If bluesky is included no reason to not include mastodon, threads, instagram,
Understandable. Our priority right now is politician and agency posts though and these accounts are just not very active on mastodon or threads. We can look further into it and another comment mentioned this too.
There are two parts here
1. Platforms politicians, governments, and media
2. Platforms which have an open (and free?) API
Bluesky seems to be the only one covering both, though less coverage on #1 than others, minus Mastodon
Is it federal-only?
Yes but state level actions are definitely on the roadmap!
Not able to create account via Apple - invalid_request: Invalid web redirect url.
Thank you! The web app launched less than a month ago so definitely still working on bugs. I will get this fixed today. I appreciate the notice.

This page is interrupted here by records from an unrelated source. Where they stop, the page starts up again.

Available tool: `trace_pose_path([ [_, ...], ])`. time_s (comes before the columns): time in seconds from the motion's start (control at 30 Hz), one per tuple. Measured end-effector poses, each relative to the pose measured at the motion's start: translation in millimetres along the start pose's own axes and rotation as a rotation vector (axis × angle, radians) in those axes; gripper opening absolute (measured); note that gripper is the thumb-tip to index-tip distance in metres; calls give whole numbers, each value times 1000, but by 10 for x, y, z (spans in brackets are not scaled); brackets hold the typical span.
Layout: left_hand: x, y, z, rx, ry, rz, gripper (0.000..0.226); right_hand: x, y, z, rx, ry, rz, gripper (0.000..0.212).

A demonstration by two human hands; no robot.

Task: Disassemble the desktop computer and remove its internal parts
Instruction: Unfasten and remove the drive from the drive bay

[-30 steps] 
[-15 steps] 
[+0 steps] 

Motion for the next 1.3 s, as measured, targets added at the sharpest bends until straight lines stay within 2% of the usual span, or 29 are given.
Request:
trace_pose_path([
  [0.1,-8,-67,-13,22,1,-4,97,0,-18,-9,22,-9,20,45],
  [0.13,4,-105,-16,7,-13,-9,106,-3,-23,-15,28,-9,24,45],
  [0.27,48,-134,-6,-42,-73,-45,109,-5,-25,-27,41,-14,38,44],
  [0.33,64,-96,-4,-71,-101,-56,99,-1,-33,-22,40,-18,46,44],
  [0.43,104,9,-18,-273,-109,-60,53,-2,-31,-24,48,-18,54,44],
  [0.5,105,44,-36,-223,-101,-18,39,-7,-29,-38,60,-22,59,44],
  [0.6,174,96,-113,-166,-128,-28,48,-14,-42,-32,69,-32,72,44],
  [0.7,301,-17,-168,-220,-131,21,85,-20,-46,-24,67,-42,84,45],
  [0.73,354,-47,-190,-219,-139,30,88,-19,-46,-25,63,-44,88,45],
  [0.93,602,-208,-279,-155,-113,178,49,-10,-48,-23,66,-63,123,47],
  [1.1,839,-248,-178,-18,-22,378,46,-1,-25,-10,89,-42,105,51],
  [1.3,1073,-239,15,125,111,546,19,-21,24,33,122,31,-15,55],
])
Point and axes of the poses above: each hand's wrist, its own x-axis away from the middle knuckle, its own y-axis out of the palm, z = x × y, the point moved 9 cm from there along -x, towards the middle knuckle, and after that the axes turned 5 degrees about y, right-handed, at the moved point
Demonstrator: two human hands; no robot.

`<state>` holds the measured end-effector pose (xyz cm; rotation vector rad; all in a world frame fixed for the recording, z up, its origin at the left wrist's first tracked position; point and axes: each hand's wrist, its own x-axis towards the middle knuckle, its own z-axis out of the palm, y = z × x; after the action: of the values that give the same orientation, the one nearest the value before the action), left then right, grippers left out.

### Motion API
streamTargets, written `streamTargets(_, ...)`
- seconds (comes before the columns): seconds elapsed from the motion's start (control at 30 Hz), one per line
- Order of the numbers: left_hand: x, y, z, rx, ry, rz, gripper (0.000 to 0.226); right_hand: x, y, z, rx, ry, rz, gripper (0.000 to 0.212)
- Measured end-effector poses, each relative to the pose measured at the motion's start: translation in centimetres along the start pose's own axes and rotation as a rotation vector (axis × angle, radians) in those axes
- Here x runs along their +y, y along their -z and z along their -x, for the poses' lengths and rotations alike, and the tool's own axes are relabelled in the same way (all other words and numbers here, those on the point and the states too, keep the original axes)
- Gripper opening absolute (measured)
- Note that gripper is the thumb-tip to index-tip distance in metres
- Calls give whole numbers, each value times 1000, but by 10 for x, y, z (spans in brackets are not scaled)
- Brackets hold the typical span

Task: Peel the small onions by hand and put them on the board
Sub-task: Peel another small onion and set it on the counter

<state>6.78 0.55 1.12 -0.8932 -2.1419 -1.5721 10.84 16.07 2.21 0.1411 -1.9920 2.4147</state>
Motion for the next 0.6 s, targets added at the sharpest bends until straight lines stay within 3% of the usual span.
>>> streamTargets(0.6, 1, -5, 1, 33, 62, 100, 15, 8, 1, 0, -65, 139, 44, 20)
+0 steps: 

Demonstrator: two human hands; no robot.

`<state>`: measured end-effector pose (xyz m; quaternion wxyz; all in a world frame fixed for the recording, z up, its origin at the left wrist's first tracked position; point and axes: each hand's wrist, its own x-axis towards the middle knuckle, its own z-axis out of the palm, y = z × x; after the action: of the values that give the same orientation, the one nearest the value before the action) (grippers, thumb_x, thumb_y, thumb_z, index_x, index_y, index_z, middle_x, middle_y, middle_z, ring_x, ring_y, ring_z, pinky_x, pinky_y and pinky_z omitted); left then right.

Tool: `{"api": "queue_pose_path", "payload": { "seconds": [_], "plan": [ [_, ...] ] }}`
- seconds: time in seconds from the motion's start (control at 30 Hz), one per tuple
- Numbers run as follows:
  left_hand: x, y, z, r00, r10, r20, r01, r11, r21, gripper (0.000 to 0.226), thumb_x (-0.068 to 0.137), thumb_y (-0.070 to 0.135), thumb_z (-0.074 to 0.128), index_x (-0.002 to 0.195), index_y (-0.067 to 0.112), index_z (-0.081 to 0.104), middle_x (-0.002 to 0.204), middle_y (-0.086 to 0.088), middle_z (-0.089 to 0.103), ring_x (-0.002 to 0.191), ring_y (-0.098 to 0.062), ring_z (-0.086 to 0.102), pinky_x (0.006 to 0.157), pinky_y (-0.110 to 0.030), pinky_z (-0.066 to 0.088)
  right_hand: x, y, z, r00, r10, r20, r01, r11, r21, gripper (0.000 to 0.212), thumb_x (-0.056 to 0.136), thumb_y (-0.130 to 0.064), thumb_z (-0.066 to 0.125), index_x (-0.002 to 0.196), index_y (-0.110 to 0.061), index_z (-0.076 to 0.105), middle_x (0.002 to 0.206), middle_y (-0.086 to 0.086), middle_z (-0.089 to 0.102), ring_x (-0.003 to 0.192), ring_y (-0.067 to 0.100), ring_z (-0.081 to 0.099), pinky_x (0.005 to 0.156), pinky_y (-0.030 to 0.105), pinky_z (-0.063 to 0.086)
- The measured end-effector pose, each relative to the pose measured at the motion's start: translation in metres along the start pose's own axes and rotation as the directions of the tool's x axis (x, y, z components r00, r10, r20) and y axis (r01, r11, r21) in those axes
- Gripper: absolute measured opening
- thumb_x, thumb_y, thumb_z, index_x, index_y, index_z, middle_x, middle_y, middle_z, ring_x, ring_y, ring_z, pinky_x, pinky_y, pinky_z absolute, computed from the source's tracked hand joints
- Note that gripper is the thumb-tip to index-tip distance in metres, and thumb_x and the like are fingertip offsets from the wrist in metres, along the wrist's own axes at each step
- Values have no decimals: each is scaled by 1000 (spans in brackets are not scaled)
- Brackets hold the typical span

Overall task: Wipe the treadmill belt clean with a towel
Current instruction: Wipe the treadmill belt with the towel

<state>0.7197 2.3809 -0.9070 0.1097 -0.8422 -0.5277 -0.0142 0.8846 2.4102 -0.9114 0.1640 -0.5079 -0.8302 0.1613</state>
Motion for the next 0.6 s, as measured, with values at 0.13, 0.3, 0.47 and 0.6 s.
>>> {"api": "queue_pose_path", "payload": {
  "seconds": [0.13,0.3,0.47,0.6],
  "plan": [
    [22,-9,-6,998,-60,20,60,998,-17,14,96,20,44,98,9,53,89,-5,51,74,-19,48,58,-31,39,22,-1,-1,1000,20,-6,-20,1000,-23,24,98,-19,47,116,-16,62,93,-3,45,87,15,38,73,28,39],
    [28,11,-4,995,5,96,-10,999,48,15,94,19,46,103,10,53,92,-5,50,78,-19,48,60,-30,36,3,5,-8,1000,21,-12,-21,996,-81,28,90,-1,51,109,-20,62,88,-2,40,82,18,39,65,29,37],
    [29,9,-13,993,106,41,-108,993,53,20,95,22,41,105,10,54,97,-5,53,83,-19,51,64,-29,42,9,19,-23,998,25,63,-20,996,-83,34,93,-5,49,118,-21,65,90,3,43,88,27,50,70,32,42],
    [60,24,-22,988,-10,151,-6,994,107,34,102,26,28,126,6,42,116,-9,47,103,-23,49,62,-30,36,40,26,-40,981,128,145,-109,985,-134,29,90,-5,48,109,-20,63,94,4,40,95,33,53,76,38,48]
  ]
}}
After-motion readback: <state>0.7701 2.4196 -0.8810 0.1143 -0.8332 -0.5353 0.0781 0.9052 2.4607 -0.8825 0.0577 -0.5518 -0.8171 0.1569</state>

Should be fixed! If you'd like to try again. Thank you.
Well intentioned, but very naive.
I agree but what's your reasoning? Politico pro subs or just generally that no one cares?
We're early stage, but I believe there's a space between news and actual policy that no one's filling well. If you can show people that their representatives are making their lives better or worse, with real policy behind it, they'll care.
Right now, too many people are consuming misinformation from sources they believe are legitimate, and increasingly from social media where real people are getting their news. We need to connect the policy, the personal impact ("you're losing your insurance because of X"), the news, and what politicians are actually saying, all in one place, to bring real facts to the misinformation and make government more transparent.